Back to Toolbox


Refmac is a refinement program that comes bundled with ccp4i and is probably the easiest to use if you have just scaled and phased your data using ccp4. It is written by Garib Murshudov at the University of York, and its web page can be found here.

To open the program click on the yellow tab in the top left corner of the ccp4i GUI, select "Refinement" and then "Run Refmac5". This should give you the following menu:


Starting at the top of the menu you need to give your job a title (something you will be able to remember), and then select the type of refinement you would like to perform. This can be selected by clicking on the "Do restrained refinement" tab which will give you the following drop-down menu:


If you are just beginning a refinement round you want to select "rigid body refinement" for your first refinement round, however after this you will probably need to be running restrained refinement. You can also select TLS (translation, libration and screw-rotation) with restrained refinement, however I would suggest running a couple rounds of normal restrained refinement before starting to play with TLS.

Next the program gives you some check boxes titled "Input fixed TLS parameters"... etc. If you are going to be using Coot for your model building I would ignore these. However if you need to create map files for other graphics programs (e.g. TURBO you need to select the "Generate weighted difference map files in CCP4 format" option.

As with other ccp4i programs you are next prompted to give the program your input files; which in this case will be your experimental data as an MTZ file (MTZ in) and your molecular replacement solution as a pdb file (PDB in). The program should then automatically generate names for the new files it will create once the it has run the refinement job (MTZ out and pdb out), however you should check the paths to make sure the files are going to be saved in the correct place. Also worth watching is the tabs saying "FP" and "sigma" which should automatically pick up you structure factor amplitude and error columns from your mtz file once you have told the program which mtz file to use.

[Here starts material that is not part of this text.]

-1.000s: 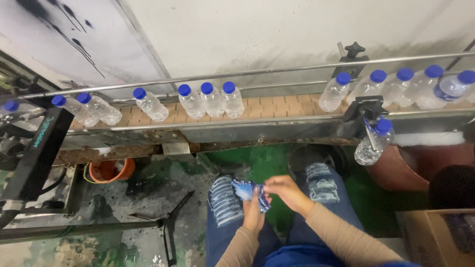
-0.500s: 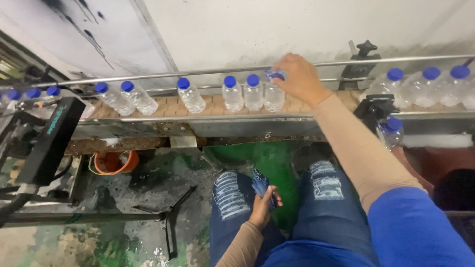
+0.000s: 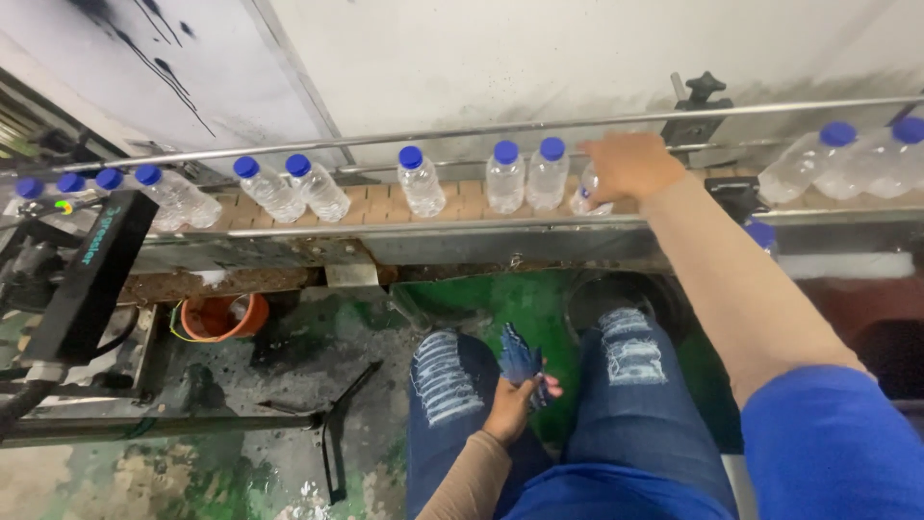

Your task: Manually applying labels to water bottles as they move along a conveyor belt in a production facility.

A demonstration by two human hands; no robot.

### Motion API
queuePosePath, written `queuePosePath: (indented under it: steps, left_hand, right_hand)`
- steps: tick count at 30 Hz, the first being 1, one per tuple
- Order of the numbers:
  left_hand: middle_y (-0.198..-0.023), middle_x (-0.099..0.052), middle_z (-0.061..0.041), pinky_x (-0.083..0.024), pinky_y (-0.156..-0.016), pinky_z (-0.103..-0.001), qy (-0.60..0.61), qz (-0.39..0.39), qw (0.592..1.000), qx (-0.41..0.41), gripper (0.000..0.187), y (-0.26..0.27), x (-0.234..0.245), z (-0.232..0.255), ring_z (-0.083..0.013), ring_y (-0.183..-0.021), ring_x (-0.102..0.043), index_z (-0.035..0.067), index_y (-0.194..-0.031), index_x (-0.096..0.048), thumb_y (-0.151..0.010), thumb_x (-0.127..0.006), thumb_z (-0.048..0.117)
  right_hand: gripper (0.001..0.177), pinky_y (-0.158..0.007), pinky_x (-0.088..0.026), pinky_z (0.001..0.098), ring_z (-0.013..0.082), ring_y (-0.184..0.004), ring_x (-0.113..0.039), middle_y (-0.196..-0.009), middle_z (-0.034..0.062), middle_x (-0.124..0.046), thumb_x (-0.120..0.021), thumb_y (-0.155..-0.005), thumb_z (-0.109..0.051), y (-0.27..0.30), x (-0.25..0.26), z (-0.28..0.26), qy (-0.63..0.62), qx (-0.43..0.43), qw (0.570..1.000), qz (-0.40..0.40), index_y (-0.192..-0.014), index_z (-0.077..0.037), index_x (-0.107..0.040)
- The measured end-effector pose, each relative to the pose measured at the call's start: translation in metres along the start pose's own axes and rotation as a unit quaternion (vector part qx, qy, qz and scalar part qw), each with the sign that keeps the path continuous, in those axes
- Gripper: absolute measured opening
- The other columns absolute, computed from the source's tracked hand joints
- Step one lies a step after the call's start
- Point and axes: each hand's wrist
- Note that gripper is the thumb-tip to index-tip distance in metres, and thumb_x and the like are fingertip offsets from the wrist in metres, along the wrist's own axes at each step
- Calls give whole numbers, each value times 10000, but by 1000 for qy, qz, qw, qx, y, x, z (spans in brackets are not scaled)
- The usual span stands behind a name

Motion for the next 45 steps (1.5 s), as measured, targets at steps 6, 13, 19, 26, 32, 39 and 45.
queuePosePath:
  steps: [6, 13, 19, 26, 32, 39, 45]
  left_hand:
    - [-743, -636, -187, -609, -662, -409, 57, 120, 989, -66, 137, -4, -7, 2, -275, -687, -657, -50, -863, -574, -751, -652, -63]
    - [-940, -641, -101, -474, -857, -331, 57, 169, 976, -126, 320, -10, 8, -9, -206, -887, -601, 33, -1014, -577, -718, -691, -13]
    - [-1032, -616, -156, -456, -909, -359, 50, 251, 965, -53, 284, -19, 17, -19, -253, -964, -582, 0, -1121, -534, -837, -527, 16]
    - [-552, -577, -143, -529, -563, -361, -33, 56, 988, -139, 169, 1, 7, 0, -240, -480, -590, -5, -835, -531, -870, -512, 159]
    - [-597, -607, -199, -538, -519, -346, -35, -21, 991, -127, 297, -6, 19, -14, -280, -501, -627, -22, -808, -543, -884, -577, 263]
    - [-615, -617, -124, -537, -578, -336, -61, -70, 988, -121, 342, 0, 13, 0, -220, -522, -615, 14, -754, -541, -872, -575, 334]
    - [-625, -623, -113, -536, -559, -323, -69, -96, 985, -127, 325, 0, 13, 0, -207, -524, -617, 21, -753, -570, -890, -558, 316]
  right_hand:
    - [391, -915, -443, 415, 227, -1043, -589, -1133, 60, -629, -617, -800, -268, 78, -89, -54, -421, 104, 876, 213, -1159, -118, -580]
    - [417, -738, -511, 212, 75, -739, -714, -816, -11, -751, -802, -628, -252, 84, -262, -99, -565, 49, 824, -5, -1003, -125, -672]
    - [105, -682, -563, 280, 181, -698, -673, -807, 122, -715, -766, -642, 25, 85, -262, -103, -825, 147, 546, -4, -716, -26, -710]
    - [129, -649, -472, 266, 118, -635, -580, -688, 2, -612, -616, -847, -136, 28, -145, -64, -747, 82, 610, 252, -722, -125, -592]
    - [91, -875, -404, 384, 227, -921, -564, -902, 36, -619, -682, -858, -195, -22, -46, -12, -374, 117, 826, 405, -830, -134, -621]
    - [453, -800, -488, 443, 287, -1050, -545, -1186, 93, -571, -529, -884, -292, -9, 8, 10, -125, 109, 977, 135, -1324, -199, -475]
    - [313, -686, -515, 438, 302, -933, -592, -1045, 79, -644, -658, -793, -238, -19, 9, 42, -105, 80, 980, 150, -1100, -178, -670]
Point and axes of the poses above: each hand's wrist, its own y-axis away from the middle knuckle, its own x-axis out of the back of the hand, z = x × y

Ignore the library line if you have yet to build a ligand into your model (see below if you have built a ligand already).

The next section prompts you to give a "dataset name" which again is arbitrary, however after this you get to the most important box titled "Refinement parameters":


Initially 10 rounds of refinement should be OK, however sometimes you might need to increase this if your refinement is not converging (see below). If you want to alter the resolution of the data that is refined you can do this by clicking the box next to "Resolution range from...".

IMPORTANT - as a default the program next selects "Use experimental sigmas to weight X-ray terms". I have found that this generally puts too heavy a weight on the X-ray terms and thus gives rather high Rfree values at the end of a refinement. Thus I always deselect this box, and then try to type in a sensible value next to the word "Use weighting term". If you have good high resolution data 0.3 is reasonable, however if you are having problems with an overly high Rfree or poor geometry, I would recommend values as low as 0.1.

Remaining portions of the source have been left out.